Они сложили свои жирные кусы на стол среди всех бумажонок и взялись за этого вэка, писаку, его роговые брили треснули, но еще висели на носу. Старина Дим все приплясывал, так что безделушки на камине тряслись (потом я их сбросил, чтобы они не тряслись, братцы) и все забавлялся с автором "МЕХАНИЧЕСКОГО АПЕЛЬСИНА", сделав его фас таким пурпурным и мокрым, словно какой-то особый сочный фрукт.
— В порядке, Дим, — сказал я. — Теперь за другое дело, Богг в помощь.

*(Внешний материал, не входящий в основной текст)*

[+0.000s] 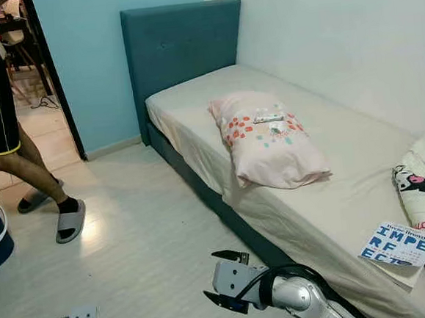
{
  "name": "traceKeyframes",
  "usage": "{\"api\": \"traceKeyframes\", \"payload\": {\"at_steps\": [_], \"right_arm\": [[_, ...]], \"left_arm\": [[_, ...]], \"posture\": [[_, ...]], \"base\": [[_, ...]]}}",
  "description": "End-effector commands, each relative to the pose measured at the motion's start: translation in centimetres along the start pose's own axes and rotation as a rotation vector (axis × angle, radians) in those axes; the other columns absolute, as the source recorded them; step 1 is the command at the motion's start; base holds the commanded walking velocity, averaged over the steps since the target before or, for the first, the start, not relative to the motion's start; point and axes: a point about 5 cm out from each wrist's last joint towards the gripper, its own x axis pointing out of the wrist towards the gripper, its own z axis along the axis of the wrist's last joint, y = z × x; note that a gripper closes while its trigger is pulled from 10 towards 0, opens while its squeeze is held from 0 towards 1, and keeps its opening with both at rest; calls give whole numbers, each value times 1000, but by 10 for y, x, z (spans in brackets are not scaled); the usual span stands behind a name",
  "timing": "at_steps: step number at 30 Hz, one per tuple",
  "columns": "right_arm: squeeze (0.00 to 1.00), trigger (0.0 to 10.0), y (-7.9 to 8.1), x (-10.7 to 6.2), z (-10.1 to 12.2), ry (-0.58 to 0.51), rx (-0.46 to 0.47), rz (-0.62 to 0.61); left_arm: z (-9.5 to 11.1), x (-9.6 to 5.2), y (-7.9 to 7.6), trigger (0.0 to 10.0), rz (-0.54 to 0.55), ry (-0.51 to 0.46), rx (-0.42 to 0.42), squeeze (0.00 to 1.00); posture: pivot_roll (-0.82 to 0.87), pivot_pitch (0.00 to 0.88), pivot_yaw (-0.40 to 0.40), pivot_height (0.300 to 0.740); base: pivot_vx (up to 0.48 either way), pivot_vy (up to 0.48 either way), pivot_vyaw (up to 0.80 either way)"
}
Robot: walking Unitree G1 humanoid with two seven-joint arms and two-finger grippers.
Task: Clean up the room
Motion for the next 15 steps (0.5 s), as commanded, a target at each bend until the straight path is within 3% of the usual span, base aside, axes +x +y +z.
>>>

Он взялся за дьевотшку, которая все продолжала свой кричинг, заломив ей рукеры за спину, вэри хор-рошо, пока я сдирал с нее то и другое, а они продолжали свое: " Хо-хо- хо", и вэри хор-рошие грудели предстали их нескромным взорам, пока я расстегнулся, готовясь к броску. Сделав это, я услышал отчаянные крики истекавшего кровью писаки, которого держали Джорджи и Пит; он вырвался, вопя, как безумный, самые грязные слова, какие я знал, да и другие, которые он сочинял тут же. Когда я сделал, что надо, пришла очередь Дима, и он сделал это, как скотина, сопя и рыча, не сняв маски Пиби Шелли. Потом мы поменялись: Дим и я схватили этого вэка, слюнавого писаку, который почти перестал бороться, а только что-то бормотал, а Пит и Джорджи получили свое. Потом все стихло, и пришла какая-то ненависть, и тогда мы разбили все, что еще не было разбито — машинку, лампу, стулья, а старина Дим (это было для него типично) помочился, затушив огонь в камине, и хотел нагадить на ковер, полный бумаги, но я сказал — не надо. " Аут — аут — аут- аут! " — заорал я. Этот вэк, писака, и его фрау были, по сути, в ином мире, в крови, растерзанные, издававшие какие-то звуки. Но живые.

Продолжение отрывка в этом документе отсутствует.